Tinting a card with color_scheme¶
A Card accepts color_scheme to tint the surface in a
color role (the default is
"neutral"). Handy to highlight a panel without leaving the theme:
from tempestroid import Card, CardVariant, Text, Widget
def painel(theme) -> Widget: # theme: Theme
return Card(
variant=CardVariant.ELEVATED,
color_scheme="primary", # surface tinted in the accent
theme=theme,
children=[Text(content="Painel em destaque")],
)
Surface — the bare primitive¶
Card is a convenience over Surface: the Surface applies the same
variant resolution (ELEVATED/FILLED/OUTLINED + color_scheme +
radius_step), but with no inner padding and holding one child (child,
not children). Use it when you want to control the spacing yourself:
from tempestroid import CardVariant, Surface, Text, Widget
def superficie(theme) -> Widget: # theme: Theme
return Surface(
variant=CardVariant.FILLED,
theme=theme,
child=Text(content="Superfície preenchida, sem padding interno"),
)
Card builds on Surface
Think of Card as Surface + padding + a Column of your children. When
the card's built-in padding doesn't fit, drop to Surface and build the
inside yourself.
Stack helpers: HStack, VStack, Spacer¶
For day-to-day arrangement, the stack helpers are Row/Column with named
theme gaps instead of a pixel number. HStack stacks horizontally, VStack
vertically; the gap takes a step of the spacing scale
("xs"/"sm"/"md"/"lg"/"xl"):
from tempestroid import HStack, Spacer, Text, VStack, Widget
def barra(theme) -> Widget: # theme: Theme
return HStack(
gap="md",
theme=theme,
children=[
Text(content="Início"),
Spacer(), # pushes what follows to the opposite edge
Text(content="Configurações"),
],
)
def coluna(theme) -> Widget: # theme: Theme
return VStack(
gap="sm",
theme=theme,
children=[Text(content="Linha 1"), Text(content="Linha 2")],
)
Spacer is the elastic space: it grows to fill the main axis, so a Spacer
between two children of an HStack throws the second one to the far edge.
Control the proportion with flex (default 1.0).
Themed Divider and ListTile¶
Divider is a thin rule that follows the theme's outline color (or a
color_scheme you pass); ListTile is the classic list row — title +
subtitle + leading/trailing slots (which take any widget, like an
Avatar):
from tempestroid import Avatar, Divider, ListTile, VStack, Widget
def lista(theme) -> Widget: # theme: Theme
return VStack(
gap="xs",
theme=theme,
children=[
ListTile(
title="Maria Silva",
subtitle="maria@example.com",
leading=Avatar(label="MS"),
theme=theme,
),
Divider(theme=theme),
ListTile(title="João Souza", subtitle="joao@example.com", theme=theme),
],
)
Full example: the surface gallery¶
examples/h3gallery/app.py puts it all together — the three Card variants side
by side, a tinted card with ListTile + Divider + an action row that uses
Spacer to push the button to the edge, and a bare Surface:
On the device, the same view/make_state loads in the Compose host: because
Card, Surface, HStack, VStack, Divider and ListTile are composite
components (they lower to primitives via Component.render), they render
through their primitive children on both renderers — with no dedicated Kotlin
branch.
Surface divergence
The ELEVATED shadow becomes a Shadow resolved from the M3 elevation and
follows both Style translators.

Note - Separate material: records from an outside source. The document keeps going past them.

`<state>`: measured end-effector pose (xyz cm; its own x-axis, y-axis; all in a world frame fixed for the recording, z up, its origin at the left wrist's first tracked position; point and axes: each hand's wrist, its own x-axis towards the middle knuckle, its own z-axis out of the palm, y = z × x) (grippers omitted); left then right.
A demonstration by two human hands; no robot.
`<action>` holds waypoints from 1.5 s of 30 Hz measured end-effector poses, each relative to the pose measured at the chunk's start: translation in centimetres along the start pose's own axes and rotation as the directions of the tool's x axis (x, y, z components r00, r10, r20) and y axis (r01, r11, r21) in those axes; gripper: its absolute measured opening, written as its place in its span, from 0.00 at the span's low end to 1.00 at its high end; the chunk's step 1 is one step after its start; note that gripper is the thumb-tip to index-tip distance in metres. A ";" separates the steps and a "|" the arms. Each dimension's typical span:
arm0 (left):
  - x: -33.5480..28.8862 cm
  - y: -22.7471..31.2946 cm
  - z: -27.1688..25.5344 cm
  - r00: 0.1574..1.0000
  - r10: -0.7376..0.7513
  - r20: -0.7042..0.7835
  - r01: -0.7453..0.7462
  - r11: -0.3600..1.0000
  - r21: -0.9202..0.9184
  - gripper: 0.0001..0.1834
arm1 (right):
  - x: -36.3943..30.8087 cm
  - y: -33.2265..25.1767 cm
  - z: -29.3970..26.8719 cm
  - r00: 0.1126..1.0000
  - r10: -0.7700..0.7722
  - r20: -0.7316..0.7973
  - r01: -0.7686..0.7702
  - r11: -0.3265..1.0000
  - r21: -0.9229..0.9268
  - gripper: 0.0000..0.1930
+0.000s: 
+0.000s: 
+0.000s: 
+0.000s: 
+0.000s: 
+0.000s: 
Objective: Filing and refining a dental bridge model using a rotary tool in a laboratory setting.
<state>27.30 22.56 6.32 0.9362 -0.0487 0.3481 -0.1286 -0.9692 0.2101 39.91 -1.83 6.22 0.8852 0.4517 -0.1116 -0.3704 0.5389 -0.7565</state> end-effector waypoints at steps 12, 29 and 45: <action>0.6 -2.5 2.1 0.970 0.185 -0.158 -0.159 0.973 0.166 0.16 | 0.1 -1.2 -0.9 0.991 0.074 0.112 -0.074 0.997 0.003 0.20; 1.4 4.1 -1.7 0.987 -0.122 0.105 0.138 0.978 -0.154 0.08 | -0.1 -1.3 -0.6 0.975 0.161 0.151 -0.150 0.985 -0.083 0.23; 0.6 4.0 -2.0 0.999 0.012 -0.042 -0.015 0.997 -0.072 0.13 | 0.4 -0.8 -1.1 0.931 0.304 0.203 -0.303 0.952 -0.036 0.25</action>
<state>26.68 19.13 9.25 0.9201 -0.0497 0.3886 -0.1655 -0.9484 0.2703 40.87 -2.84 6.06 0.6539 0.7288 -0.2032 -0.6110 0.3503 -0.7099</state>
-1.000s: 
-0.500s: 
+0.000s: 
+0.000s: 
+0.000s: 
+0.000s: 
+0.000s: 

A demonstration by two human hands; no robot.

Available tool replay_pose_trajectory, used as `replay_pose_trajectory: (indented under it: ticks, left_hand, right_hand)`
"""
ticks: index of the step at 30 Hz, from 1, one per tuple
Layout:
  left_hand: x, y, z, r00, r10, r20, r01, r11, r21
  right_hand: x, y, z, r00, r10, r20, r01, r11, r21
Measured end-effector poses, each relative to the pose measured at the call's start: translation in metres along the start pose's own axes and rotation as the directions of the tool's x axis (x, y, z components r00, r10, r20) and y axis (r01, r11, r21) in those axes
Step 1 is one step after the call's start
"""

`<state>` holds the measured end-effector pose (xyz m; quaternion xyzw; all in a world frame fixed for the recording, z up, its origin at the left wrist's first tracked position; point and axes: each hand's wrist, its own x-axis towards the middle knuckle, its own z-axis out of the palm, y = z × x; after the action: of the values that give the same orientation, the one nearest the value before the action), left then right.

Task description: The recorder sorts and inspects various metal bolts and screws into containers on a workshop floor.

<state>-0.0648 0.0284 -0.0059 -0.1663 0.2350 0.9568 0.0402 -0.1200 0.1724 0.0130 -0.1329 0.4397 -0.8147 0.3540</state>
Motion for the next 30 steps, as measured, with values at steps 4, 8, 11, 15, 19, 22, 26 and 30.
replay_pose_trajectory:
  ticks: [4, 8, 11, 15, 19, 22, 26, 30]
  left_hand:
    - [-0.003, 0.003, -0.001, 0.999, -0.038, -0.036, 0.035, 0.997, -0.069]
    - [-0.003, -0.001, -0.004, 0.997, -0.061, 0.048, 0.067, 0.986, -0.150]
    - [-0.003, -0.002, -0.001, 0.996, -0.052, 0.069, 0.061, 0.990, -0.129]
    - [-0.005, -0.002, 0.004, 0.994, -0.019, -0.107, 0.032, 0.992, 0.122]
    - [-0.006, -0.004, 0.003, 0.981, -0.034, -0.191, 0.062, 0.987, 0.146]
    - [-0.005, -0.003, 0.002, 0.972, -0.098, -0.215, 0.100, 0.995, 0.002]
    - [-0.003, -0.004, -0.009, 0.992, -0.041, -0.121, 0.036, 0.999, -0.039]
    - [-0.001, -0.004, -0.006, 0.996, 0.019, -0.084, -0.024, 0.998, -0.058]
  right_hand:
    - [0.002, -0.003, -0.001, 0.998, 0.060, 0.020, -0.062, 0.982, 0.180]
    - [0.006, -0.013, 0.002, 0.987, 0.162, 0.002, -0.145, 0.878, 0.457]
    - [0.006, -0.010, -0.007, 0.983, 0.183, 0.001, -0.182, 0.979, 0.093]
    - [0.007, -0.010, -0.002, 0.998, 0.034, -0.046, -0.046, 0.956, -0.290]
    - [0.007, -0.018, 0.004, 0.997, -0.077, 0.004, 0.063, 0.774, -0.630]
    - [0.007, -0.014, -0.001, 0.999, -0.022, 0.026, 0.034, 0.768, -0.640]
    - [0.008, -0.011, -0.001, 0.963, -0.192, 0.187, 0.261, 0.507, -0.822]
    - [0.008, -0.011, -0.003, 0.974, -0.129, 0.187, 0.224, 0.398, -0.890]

The geometry (radius, padding) comes from
the theme steps — identical on both renderers. See the
renderer coverage for the full table.
Recap¶
Cardgroups content on an M3 surface;variantpicksELEVATED(shadow) /FILLED(tonal) /OUTLINED(border) and the engine resolves theStylefrom the theme.padding_step/radius_step/gap_stepcome from the theme's 4dp scale, not loose pixels;color_schemetints the surface in a color role.Surfaceis the bare primitive theCarduses — same variant resolution, no padding and a singlechild.HStack/VStackareRow/Columnwith a named theme gap;Spacergrows to push its neighbors.Divider/ListTilefollow the theme (rule + the classic list row withleading/trailing).- It's all composite components → it renders through the primitives on both renderers.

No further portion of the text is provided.